## WHAT TO WORK ON:
Copy all lines containing the string "that" from the records below.

[Dataset entries]
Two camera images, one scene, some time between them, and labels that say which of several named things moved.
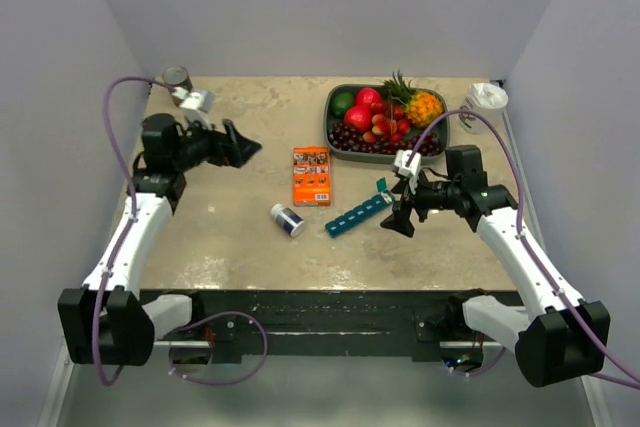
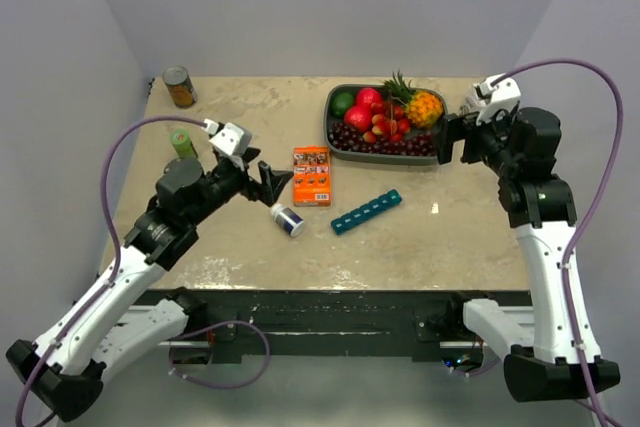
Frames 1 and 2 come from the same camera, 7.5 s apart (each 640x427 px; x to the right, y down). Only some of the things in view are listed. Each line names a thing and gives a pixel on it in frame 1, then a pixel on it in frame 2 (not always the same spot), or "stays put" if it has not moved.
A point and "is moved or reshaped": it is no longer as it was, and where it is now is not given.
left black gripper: [230, 149] → [273, 181]
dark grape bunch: [341, 138] stays put
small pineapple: [421, 107] stays put
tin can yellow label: [178, 77] stays put
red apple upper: [367, 96] stays put
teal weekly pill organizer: [384, 200] is moved or reshaped
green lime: [340, 103] stays put
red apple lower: [359, 117] stays put
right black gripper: [399, 219] → [457, 127]
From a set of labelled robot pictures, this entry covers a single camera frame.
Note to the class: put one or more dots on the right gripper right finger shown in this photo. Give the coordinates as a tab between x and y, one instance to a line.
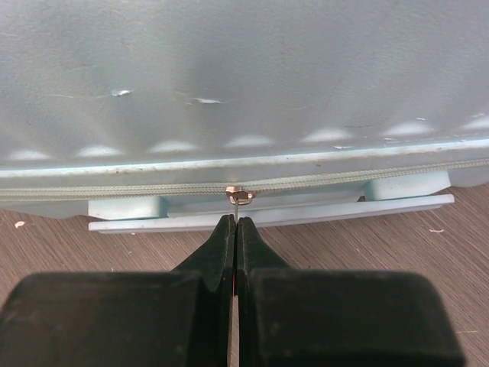
296	317

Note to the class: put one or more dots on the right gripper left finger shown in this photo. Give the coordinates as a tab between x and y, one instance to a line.
180	317

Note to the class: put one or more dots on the mint green suitcase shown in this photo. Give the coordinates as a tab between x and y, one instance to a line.
162	116

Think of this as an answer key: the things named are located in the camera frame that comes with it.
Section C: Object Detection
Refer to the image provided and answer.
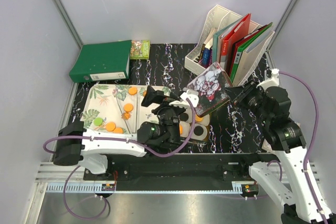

## EXERCISE SOLUTION:
Two camera images, one scene, some time between them, and labels that say which of several named things moved.
Think of this as an answer key: the things named are located in the camera frame that comes with it.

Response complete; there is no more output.